La filiera del biometano
La filiera del biometano risulta piuttosto articolata e flessibile perché le materie prime utilizzate sono di natura differente (scarti di produzione agricola, reflui zootecnici, rifiuti organici urbani) e, anche se ci si limita agli impianti alimentati da derivazioni di scarti agroindustriali e zootecnici, esiste una grande variabilità nel mix di “ricette”. Questo consente una notevole capacità di adattarsi al contesto, caratterizzato da numerosi fattori di incertezza (la disponibilità di materie prime dipende dal mercato e da variabili esogene, come gli eventi atmosferici estremi), ma comporta al tempo stesso una complessità logistica non indifferente. Un altro tema sensibile è quello dello smaltimento dei prodotti di scarto del processo di generazione del biogas e quindi anche del biometano, il cosiddetto digestato, che viene usato come fertilizzante dei terreni agricoli e che, con l’aumento degli impianti per numero e capacità, deve trovare superfici di spandimento sempre più grandi, compatibilmente con il fatto che ci sono dei limiti alla quantità di digestato utilizzabile per ettaro, legati alla presenza più o meno alta di nitrati. E poiché i costi legati allo spandimento sono a carico del produttore, la localizzazione dell’impianto è fondamentale per limitare le spese logistiche e di stoccaggio. Tuttavia, se anche venissero realizzati tutti gli impianti vincitori delle aste e mantenuti quelli esistenti, la superficie agricola disponibile a livello nazionale per lo spandimento risulterebbe ben superiore a quella necessaria, evidenziando che il potenziale di produzione di biometano in Italia è significativamente più alto rispetto allo scenario attuale, che include anche gli impianti autorizzati ma non ancora costruiti.

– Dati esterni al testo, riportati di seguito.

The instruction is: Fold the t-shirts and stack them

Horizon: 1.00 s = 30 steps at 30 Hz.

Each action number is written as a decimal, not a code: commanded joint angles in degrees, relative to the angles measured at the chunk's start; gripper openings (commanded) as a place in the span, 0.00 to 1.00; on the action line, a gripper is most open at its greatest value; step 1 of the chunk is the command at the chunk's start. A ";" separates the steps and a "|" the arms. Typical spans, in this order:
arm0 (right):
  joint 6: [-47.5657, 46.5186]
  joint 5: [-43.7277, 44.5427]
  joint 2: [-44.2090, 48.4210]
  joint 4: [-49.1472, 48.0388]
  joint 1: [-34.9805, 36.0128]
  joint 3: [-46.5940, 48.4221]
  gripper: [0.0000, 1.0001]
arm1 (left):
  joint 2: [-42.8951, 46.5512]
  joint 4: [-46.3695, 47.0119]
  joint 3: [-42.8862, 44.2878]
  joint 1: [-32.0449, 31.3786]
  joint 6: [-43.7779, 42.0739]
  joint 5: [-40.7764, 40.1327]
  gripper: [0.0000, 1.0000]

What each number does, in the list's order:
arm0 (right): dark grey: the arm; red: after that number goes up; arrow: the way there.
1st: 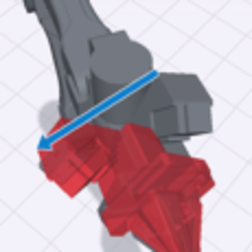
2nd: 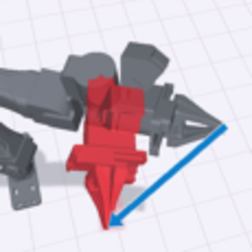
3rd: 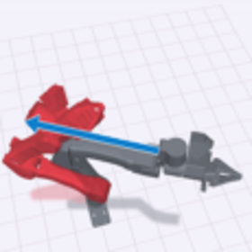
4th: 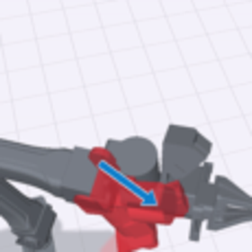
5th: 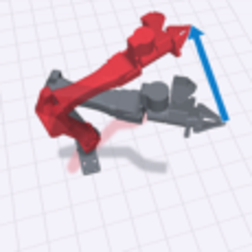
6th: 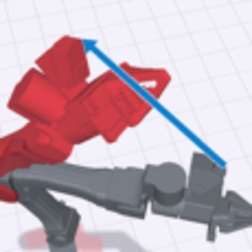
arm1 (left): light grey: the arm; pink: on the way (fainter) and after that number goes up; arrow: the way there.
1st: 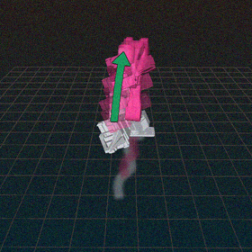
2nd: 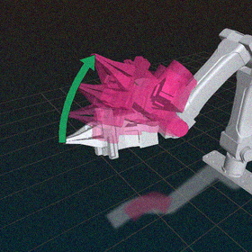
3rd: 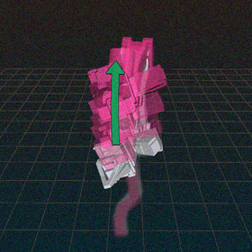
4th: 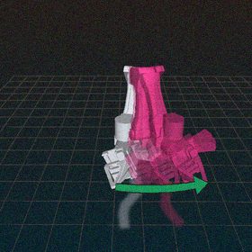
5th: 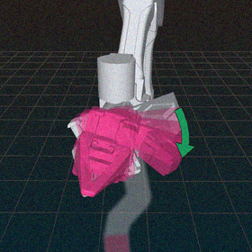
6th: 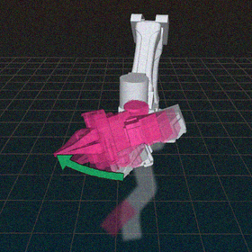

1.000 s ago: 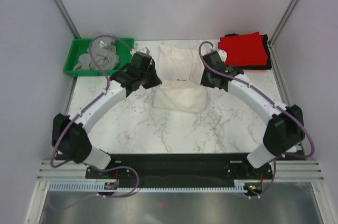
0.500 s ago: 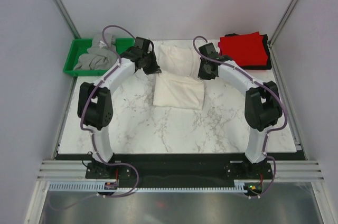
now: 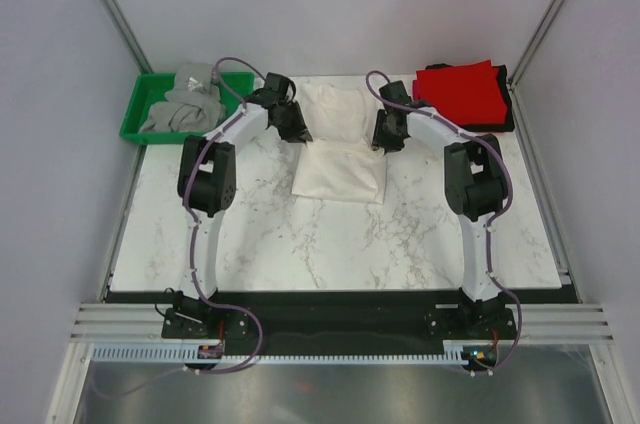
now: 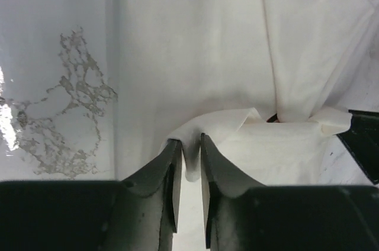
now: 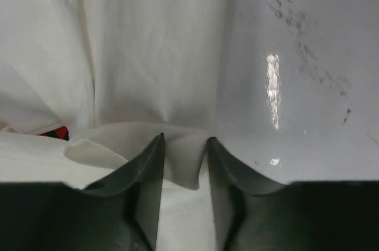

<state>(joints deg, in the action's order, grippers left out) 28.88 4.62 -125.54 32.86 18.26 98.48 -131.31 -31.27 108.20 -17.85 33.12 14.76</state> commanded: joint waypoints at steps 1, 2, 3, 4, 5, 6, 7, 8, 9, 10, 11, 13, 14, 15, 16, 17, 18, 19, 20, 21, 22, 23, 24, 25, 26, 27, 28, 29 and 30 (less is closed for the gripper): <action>-2.51 -6.44 -1.81 -1.92 -2.00 6.79 0.47 | -1.06 -1.33 4.90 2.54 -0.61 2.20 0.27; -2.69 -7.08 -2.17 -1.92 -2.96 8.12 0.59 | -0.97 -2.04 5.70 3.16 -0.17 2.11 0.33; -2.87 -7.61 -2.26 -0.97 -3.40 9.53 0.72 | -0.19 -2.91 6.40 3.78 0.44 1.94 0.43; -3.22 -8.74 -2.17 -0.44 -3.76 11.72 0.75 | 0.69 -3.62 6.93 4.39 1.32 2.02 0.46; -3.39 -9.01 -0.60 -0.08 -4.37 12.17 0.77 | 1.92 -4.32 6.59 5.36 1.59 2.02 0.49; -3.57 -8.76 0.72 0.01 -4.46 11.92 0.78 | 3.50 -4.42 4.93 5.63 1.77 1.85 0.51; -3.75 -8.32 2.38 0.10 -4.46 9.83 0.80 | 7.08 -4.42 3.69 5.80 1.25 1.32 0.52; -3.75 -7.79 6.23 -0.16 -4.38 8.33 0.81 | 9.29 -4.33 2.20 5.63 1.07 1.06 0.53; -3.57 -7.79 8.36 -1.21 -4.37 6.31 0.81 | 11.23 -4.33 0.53 5.54 0.89 1.23 0.53; -3.05 -7.87 10.64 -1.92 -4.46 1.50 0.81 | 14.99 -4.24 -3.22 5.11 0.28 1.67 0.53; -1.83 -8.22 15.45 -2.71 -4.38 -1.59 0.82 | 17.03 -4.07 -5.61 4.75 0.01 1.50 0.53; -0.15 -9.45 20.39 -6.66 -4.29 -12.22 0.82 | 21.24 -1.62 -14.65 3.44 -0.34 1.14 0.53; 1.77 -10.15 25.12 -9.89 -4.03 -16.00 0.81 | 25.01 -0.13 -17.99 3.08 -0.17 1.40 0.53; 2.57 -12.51 27.17 -11.49 -3.85 -22.91 0.81 | 26.96 3.11 -24.64 2.73 0.44 1.76 0.53; 3.36 -13.84 30.40 -12.81 -3.76 -26.11 0.81 | 28.63 4.88 -27.93 1.86 0.89 2.54 0.52; 4.42 -14.98 31.48 -14.65 -3.41 -28.84 0.81 | 31.35 6.64 -31.00 1.42 1.06 3.25 0.52; 5.56 -17.17 32.45 -15.28 -3.23 -33.30 0.81 | 32.42 9.27 -36.17 1.06 1.67 3.69 0.52; 6.09 -17.89 34.20 -15.81 -2.97 -35.44 0.81 | 33.21 10.25 -38.40 0.28 2.03 3.78 0.52; 6.44 -18.85 34.91 -17.73 -2.62 -37.63 0.81 | 34.70 11.57 -40.51 0.01 2.29 4.04 0.52; 7.58 -20.34 35.70 -18.88 -2.62 -41.92 0.80 | 35.24 12.80 -44.53 -0.17 2.90 4.39 0.52; 8.11 -20.62 36.67 -19.84 -2.70 -43.79 0.80 | 35.76 15.42 -46.40 -0.52 3.35 4.74 0.52; 8.47 -20.71 36.94 -21.42 -2.62 -45.37 0.79 | 36.46 16.75 -49.63 -0.44 3.70 5.18 0.52; 8.73 -20.79 37.12 -22.13 -2.70 -48.09 0.78 | 36.65 17.81 -50.89 -0.52 4.40 5.62 0.52; 8.91 -20.62 37.12 -22.75 -2.70 -49.07 0.77 | 36.73 19.39 -51.86 -0.61 4.67 5.97 0.52; 9.08 -20.53 37.03 -23.97 -2.70 -50.04 0.73 | 36.82 19.75 -52.56 -0.52 4.84 5.98 0.52; 9.43 -20.44 36.94 -24.77 -2.70 -51.79 0.71 | 36.74 20.27 -53.70 -0.61 5.02 5.80 0.52; 10.31 -20.97 36.51 -25.91 -2.70 -52.68 0.69 | 36.65 20.72 -54.15 -0.61 5.11 5.72 0.52; 10.84 -21.58 36.07 -28.88 -2.70 -53.56 0.67 | 36.56 21.33 -54.50 -0.61 5.20 5.71 0.52; 11.28 -22.37 35.45 -30.47 -2.70 -55.04 0.66 | 36.47 21.60 -55.02 -0.61 5.28 5.54 0.52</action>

L’analisi economico-finanziaria
È stato poi messo a punto un modello economico-finanziario per valutare il ritorno dell’investimento di un impianto a biometano. Gli incentivi statali giocano un ruolo cruciale nella profittabilità e nell'attrattività degli investimenti, poiché riducono l’entità dell’investimento iniziale e ne incrementano i ricavi, rendendolo potenzialmente più competitivo rispetto ad altre fonti di energia. Tuttavia, vi sono diversi elementi di incertezza che possono impattare in modo rilevante sull’effettivo ritorno dell’investimento: innanzitutto la forte variabilità del capitale iniziale (CAPEX) necessario per costruire un impianto, che può variare di diversi milioni di euro a seconda delle specifiche condizioni del progetto (tipologia dell’impianto, localizzazione, distanza dalla rete, ecc). Vi sono poi vari fattori che pesano sui costi di gestione (OPEX), quali ad esempio la disponibilità e il prezzo delle materie prime (che cambiano in base alla località e alla stagione), il costo dello spandimento del digestato (legato alla logistica e alle caratteristiche del territorio), le specificità delle normative locali, i cui vincoli possono incidere negativamente sui costi o limitare le potenzialità operative degli impianti. Tutto questo contribuisce a incrementare il rischio del progetto di investimento, rendendo meno attrattivi gli schemi incentivanti attuali e rallentando la crescita del settore.